The stages of change concept was one of the primary approaches to understanding recovery and change in working with individuals suffering from addiction, and more broadly with the concept of change in the human experience. The concept involves a sequence of stages through which people typically progress as they think about, initiate, and maintain new behaviours, both within and outside of the therapeutic environment. There are five primary stages in this model. However, I will also discuss and add my personal favourite and additional sixth, inescapable and inevitable stage. There are as follows: Pre‐contemplation; Contemplation; Preparation; Action; Maintenance, (and additionally, Relapse according to new scholars).

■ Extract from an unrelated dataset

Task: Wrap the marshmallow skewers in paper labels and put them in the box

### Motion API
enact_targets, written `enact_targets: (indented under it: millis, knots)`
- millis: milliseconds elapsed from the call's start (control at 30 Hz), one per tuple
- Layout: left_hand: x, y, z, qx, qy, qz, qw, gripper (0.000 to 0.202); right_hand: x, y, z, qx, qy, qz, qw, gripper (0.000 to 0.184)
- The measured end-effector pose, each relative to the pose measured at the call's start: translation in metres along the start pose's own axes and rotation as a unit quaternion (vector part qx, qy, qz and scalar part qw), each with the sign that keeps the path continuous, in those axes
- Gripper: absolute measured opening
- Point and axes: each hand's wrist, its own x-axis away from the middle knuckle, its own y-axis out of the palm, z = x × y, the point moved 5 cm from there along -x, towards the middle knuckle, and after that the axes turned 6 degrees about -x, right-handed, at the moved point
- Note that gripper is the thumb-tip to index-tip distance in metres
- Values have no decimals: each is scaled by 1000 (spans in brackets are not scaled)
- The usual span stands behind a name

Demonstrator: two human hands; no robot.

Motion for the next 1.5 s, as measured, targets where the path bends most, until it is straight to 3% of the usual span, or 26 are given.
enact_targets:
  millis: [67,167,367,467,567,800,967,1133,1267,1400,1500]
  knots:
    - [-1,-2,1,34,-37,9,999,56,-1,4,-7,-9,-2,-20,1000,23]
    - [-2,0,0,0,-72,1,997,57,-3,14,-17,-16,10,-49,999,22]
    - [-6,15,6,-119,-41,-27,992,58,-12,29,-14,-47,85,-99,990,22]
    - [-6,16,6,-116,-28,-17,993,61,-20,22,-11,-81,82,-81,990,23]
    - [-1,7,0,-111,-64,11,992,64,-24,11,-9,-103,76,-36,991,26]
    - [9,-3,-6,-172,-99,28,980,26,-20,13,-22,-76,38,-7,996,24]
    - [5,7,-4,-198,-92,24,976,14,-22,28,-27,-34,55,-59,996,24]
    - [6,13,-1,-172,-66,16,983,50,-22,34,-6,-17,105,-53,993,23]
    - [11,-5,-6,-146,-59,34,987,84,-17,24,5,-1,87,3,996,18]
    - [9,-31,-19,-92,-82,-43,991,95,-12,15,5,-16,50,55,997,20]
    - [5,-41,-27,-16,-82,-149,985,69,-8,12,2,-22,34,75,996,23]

The Pre‐contemplation Stage – involves individuals who do not think they have problems, and have no intent to change, yet!, as they see their problem behaviour as having more pros than cons or simply not being a problem at all and merely a make-up of their existence or merely forming part of their ‘personality’. If something works, why mess with the formula, right!? – well.. wrong.. there is a problem, the person themselves are simply not ready to admit this to others or more importantly, themselves, yet… In fact, he or she may be more surprised than opposed when told that he or she has a problem. Individuals in this stage rarely seek treatment unless forced or obligated to do so.

In therapy with individuals in this stage, it is recommended to slowly start to encourage, to establish rapport, and building trust which is accomplished through eliciting the client’s perceptions of the problem, providing non‐confrontational feedback, and expressing concern while maintaining an open minded and non-judgemental approach. This can be tricky at times, especially when a person’s view on their own behaviour screams denial and destruction for any ordinary person, yet the person causing the damage to themselves (and others) does not see the pain and trouble it causes. It is therefore crucial that one does not project one’s own said belief systems onto this person (transference/countertransference), but to rather stay calm, reserved and to try to listen with a very empathetic ear and stance… and to watch your body language at all costs. In fact, non-verbal communication does after all count for 70 to 93 percent of all communication.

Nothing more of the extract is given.